SB 1192: Children’s meals
Restaurants with children’s meals can no longer offer sugary drinks, such as juice and soda, as the primary choice in their menus. The default option will be milk, water or flavored water with no added sweeteners. Kids can still order sugary drinks if wanted.

SB 946: Street food vendors
Street vendors will have more freedom to sell food. Cities and counties will not be able to ban sidewalk vendors but they can set up a licensing system to regulate them.
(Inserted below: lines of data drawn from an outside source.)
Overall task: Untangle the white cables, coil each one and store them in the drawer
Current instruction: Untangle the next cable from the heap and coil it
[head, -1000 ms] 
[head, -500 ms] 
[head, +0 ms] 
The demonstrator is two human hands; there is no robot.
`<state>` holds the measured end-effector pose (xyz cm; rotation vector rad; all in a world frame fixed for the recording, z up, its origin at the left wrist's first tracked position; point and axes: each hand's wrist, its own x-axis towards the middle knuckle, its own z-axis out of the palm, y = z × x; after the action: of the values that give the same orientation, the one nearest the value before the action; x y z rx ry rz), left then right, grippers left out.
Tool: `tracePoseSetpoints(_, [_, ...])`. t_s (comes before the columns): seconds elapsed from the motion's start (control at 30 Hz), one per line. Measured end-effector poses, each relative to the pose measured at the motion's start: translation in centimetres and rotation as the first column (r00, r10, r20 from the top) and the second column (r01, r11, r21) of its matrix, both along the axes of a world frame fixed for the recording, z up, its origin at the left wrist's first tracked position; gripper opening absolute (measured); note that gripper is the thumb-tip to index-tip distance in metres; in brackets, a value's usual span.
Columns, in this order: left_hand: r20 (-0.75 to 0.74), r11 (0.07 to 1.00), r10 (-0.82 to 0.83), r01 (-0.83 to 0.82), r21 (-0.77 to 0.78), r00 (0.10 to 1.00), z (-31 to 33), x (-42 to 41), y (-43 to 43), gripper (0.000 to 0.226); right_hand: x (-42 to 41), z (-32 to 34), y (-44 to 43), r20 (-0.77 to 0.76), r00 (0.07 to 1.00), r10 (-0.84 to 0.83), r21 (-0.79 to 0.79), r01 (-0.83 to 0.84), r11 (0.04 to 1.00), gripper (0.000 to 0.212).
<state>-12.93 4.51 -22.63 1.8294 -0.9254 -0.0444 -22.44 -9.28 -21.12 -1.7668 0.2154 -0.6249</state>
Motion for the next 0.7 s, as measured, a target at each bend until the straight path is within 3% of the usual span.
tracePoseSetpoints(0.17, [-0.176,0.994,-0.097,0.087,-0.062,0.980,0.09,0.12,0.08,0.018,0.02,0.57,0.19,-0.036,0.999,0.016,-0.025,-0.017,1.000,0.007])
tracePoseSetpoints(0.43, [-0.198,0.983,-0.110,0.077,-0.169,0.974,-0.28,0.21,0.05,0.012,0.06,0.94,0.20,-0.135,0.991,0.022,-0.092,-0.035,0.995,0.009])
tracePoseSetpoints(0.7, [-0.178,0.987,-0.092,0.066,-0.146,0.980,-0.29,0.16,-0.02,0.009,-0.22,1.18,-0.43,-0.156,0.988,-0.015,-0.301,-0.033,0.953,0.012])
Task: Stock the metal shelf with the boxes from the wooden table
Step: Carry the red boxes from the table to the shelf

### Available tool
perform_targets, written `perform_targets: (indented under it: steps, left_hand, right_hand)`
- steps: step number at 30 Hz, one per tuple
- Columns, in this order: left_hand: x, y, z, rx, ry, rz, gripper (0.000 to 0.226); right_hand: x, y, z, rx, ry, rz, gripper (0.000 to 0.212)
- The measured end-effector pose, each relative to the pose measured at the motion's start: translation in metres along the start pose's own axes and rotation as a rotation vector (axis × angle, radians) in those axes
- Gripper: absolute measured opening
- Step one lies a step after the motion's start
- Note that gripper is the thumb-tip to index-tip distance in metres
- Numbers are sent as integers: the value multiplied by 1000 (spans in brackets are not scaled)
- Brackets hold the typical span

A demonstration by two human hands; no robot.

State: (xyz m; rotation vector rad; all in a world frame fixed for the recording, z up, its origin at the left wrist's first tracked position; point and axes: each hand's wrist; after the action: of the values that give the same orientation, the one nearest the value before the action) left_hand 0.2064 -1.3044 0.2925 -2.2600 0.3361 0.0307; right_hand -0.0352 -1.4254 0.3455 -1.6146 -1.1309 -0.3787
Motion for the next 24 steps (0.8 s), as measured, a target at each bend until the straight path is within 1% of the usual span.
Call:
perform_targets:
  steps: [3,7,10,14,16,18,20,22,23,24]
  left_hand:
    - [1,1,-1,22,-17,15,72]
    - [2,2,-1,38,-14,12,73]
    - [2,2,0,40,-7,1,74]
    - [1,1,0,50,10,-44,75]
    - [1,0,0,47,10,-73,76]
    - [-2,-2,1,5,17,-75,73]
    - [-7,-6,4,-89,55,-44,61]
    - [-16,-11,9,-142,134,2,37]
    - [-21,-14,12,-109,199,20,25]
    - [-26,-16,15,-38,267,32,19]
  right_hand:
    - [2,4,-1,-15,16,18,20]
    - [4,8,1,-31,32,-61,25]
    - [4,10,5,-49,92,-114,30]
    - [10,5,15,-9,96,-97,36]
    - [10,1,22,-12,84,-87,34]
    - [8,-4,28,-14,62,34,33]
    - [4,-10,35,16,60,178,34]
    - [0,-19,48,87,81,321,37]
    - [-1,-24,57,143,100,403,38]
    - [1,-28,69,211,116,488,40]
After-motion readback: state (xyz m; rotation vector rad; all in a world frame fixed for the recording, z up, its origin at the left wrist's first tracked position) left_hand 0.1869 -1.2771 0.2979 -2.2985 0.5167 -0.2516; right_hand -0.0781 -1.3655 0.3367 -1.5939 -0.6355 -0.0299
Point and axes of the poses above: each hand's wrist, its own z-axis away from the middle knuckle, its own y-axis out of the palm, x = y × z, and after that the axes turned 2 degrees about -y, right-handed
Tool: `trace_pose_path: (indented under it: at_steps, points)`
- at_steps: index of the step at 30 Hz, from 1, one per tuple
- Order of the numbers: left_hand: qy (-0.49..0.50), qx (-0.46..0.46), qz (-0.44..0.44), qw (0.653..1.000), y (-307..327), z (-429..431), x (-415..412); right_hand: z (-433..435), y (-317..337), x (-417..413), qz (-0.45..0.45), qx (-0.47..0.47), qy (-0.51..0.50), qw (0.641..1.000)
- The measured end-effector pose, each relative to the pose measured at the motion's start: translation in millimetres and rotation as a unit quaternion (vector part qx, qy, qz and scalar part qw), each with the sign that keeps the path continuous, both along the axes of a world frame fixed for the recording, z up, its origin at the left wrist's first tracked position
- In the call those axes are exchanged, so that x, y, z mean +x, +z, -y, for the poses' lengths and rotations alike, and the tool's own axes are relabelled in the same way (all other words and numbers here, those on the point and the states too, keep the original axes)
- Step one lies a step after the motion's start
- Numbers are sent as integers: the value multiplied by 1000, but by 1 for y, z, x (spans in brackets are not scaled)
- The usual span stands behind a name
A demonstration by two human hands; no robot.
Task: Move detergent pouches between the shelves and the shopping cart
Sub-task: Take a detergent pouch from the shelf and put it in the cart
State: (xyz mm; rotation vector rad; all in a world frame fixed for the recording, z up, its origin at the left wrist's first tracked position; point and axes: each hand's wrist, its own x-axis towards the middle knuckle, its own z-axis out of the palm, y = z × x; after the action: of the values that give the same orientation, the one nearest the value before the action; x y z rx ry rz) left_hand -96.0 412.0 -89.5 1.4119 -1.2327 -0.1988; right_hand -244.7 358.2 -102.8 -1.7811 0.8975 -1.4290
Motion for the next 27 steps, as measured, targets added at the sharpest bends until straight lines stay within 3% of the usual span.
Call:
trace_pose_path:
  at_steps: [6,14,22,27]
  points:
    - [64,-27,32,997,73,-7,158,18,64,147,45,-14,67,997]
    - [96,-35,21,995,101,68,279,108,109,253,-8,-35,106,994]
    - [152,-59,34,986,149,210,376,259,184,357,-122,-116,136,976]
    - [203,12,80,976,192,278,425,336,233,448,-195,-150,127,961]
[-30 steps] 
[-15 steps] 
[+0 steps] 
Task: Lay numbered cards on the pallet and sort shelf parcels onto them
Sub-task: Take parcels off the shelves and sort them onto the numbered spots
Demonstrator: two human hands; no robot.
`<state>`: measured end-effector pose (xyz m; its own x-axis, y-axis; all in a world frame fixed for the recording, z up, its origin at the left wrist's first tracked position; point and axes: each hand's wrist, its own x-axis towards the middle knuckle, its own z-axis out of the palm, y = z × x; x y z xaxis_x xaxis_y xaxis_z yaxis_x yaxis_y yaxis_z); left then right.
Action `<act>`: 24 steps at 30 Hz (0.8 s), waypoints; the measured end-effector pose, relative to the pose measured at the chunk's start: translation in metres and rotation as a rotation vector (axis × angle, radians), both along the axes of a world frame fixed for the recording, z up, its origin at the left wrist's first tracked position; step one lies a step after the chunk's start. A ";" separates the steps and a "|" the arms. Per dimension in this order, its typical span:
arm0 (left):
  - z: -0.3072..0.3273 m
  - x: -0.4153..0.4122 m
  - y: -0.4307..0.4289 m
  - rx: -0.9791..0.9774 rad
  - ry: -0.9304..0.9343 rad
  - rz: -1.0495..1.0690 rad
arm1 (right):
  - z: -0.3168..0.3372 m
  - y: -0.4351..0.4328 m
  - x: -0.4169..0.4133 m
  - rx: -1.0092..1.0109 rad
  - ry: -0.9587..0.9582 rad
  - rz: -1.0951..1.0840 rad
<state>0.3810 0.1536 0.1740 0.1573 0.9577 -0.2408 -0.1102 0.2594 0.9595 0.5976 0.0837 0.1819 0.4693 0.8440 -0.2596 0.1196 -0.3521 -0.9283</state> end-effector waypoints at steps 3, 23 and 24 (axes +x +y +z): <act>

Vendors who violate local laws can only be punished with a fine or citation, and cannot face criminal charges.

SB 1164: Craft distillers
Craft distillers will be able to operate more like wineries. Starting in 2019, small-batch craft distilleries can sell whiskey, vodka and other spirits directly to customers. Right now, consumers must first take a tour or sign up for a tasting to buy alcohol.

SB 1138: Vegetarian meals
There will be more meal options for people in hospitals. Healthcare facilities will now have to offer plant-based meals to patients. Prisons will also be included in the new meal requirement.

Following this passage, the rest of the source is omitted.